### [Problem details]
Would you give the listing back word for word once its pictures are removed?

'''

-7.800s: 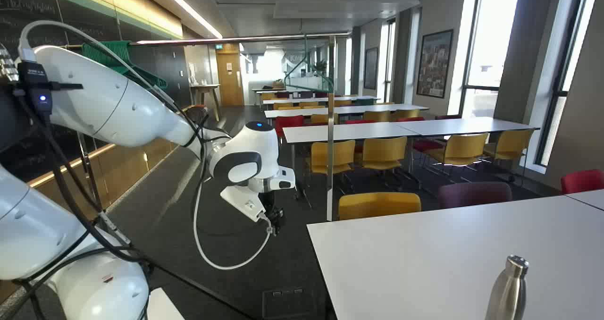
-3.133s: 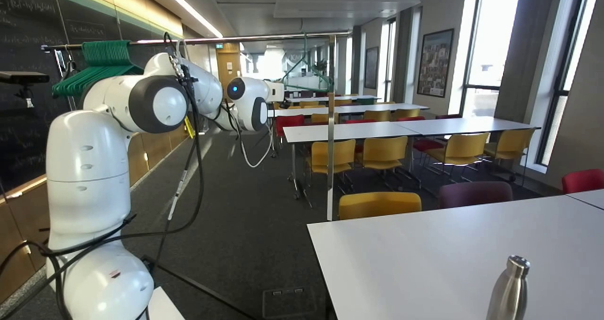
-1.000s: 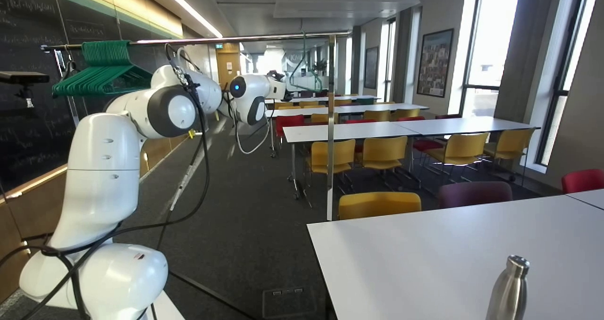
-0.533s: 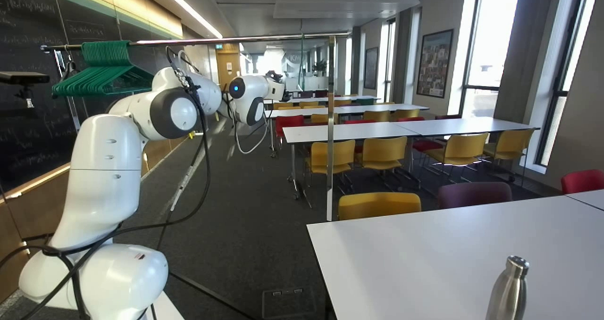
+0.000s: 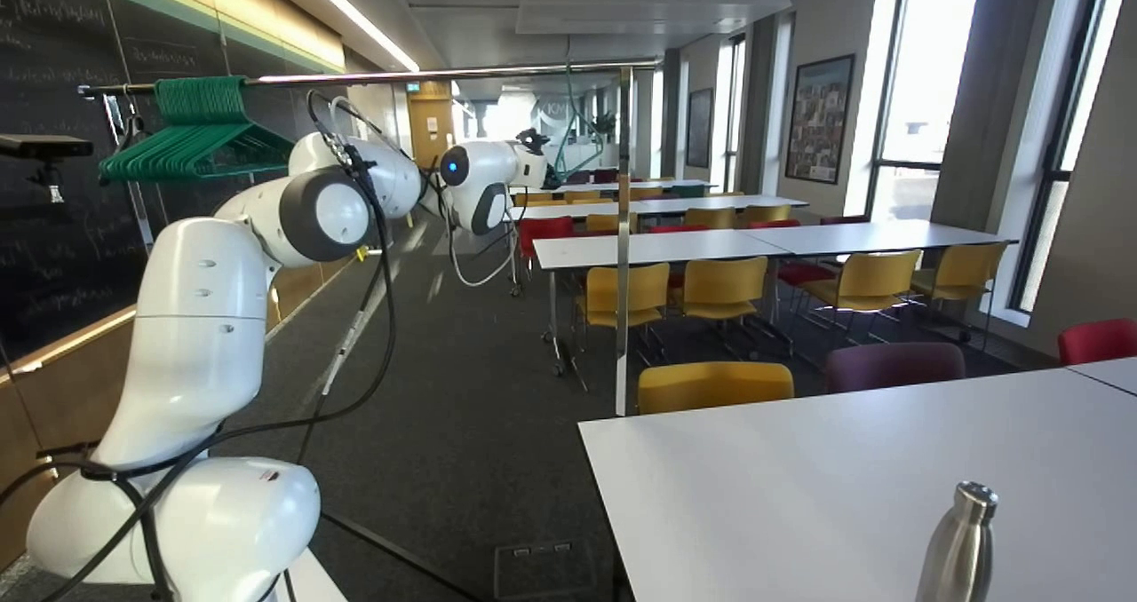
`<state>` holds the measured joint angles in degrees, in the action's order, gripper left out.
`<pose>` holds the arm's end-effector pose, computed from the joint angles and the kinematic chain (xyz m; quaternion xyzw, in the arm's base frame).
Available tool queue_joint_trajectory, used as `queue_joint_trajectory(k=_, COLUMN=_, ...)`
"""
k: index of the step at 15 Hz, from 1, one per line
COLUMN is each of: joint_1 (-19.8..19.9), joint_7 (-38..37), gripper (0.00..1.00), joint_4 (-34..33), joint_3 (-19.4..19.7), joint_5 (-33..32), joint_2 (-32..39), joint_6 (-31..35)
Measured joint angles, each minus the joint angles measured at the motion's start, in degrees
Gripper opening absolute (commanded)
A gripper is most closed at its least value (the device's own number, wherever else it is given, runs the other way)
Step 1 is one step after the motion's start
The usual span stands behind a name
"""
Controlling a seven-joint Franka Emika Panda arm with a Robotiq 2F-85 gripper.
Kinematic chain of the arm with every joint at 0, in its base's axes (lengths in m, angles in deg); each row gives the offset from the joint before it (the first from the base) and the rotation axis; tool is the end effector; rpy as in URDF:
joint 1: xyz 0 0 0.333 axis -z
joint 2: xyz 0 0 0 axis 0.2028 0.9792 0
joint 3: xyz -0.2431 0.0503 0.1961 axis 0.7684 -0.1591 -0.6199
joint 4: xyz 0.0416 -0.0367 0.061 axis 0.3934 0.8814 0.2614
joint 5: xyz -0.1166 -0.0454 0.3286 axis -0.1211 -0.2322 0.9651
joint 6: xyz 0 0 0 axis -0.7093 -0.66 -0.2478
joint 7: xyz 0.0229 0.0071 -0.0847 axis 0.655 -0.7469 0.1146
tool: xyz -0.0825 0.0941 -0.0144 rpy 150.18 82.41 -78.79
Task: Put one green hanger on the table.
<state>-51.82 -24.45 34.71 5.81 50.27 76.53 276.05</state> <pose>0.6401 0.1954 0.6570 -0.6347 0.2998 -0.5908 0.3976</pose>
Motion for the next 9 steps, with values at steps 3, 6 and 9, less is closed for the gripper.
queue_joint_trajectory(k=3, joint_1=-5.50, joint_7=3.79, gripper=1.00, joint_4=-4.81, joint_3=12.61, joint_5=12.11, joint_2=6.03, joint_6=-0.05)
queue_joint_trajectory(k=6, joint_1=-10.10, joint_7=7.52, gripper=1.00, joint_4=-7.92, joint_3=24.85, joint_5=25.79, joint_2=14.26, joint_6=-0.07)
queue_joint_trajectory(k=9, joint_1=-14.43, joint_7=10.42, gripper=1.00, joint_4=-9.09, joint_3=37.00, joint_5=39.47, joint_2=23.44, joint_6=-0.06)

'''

### [Written answer]
-7.800s: 
-3.133s: 
-1.000s: 
-0.533s: 
+0.000s: 
`<state>` holds the measured joint angles in degrees, in the action's order, gripper left out.
`<pose>` holds the arm's end-effector pose, computed from the joint angles and the kinematic chain (xyz m; quaternion xyzw, in the arm's base frame).
Available tool queue_joint_trajectory, used as `queue_joint_trajectory(k=_, COLUMN=_, ...)`
"""
k: index of the step at 15 Hz, from 1, one per line
COLUMN is each of: joint_1 (-19.8..19.9), joint_7 (-38..37), gripper (0.00..1.00), joint_4 (-34..33), joint_3 (-19.4..19.7), joint_5 (-33..32), joint_2 (-32..39), joint_6 (-31..35)
Measured joint angles, each minus the joint angles measured at the motion's start, in degrees
Gripper opening absolute (commanded)
A gripper is most closed at its least value (the device's own number, wherever else it is given, runs the other way)
Step 1 is one step after the motion's start
The usual span stands behind a name
"""
Controlling a seven-joint Franka Emika Panda arm with a Robotiq 2F-85 gripper.
Kinematic chain of the arm with every joint at 0, in its base's axes (lengths in m, angles in deg); each row gives the offset from the joint before it (the first from the base) and the rotation axis; tool is the end effector; rpy as in URDF:
joint 1: xyz 0 0 0.333 axis -z
joint 2: xyz 0 0 0 axis 0.2028 0.9792 0
joint 3: xyz -0.2431 0.0503 0.1961 axis 0.7684 -0.1591 -0.6199
joint 4: xyz 0.0416 -0.0367 0.061 axis 0.3934 0.8814 0.2614
joint 5: xyz -0.1166 -0.0454 0.3286 axis -0.1211 -0.2322 0.9651
joint 6: xyz 0 0 0 axis -0.7093 -0.66 -0.2478
joint 7: xyz 0.0229 0.0071 -0.0847 axis 0.655 -0.7469 0.1146
tool: xyz -0.0825 0.0941 -0.0144 rpy 150.18 82.41 -78.79
Task: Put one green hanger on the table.
<state>-51.82 -24.45 34.71 5.81 50.27 76.53 276.05</state> <pose>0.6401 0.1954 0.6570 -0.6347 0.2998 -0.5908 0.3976</pose>
Motion for the next 9 steps, with values at steps 3, 6 and 9, less is closed for the gripper.
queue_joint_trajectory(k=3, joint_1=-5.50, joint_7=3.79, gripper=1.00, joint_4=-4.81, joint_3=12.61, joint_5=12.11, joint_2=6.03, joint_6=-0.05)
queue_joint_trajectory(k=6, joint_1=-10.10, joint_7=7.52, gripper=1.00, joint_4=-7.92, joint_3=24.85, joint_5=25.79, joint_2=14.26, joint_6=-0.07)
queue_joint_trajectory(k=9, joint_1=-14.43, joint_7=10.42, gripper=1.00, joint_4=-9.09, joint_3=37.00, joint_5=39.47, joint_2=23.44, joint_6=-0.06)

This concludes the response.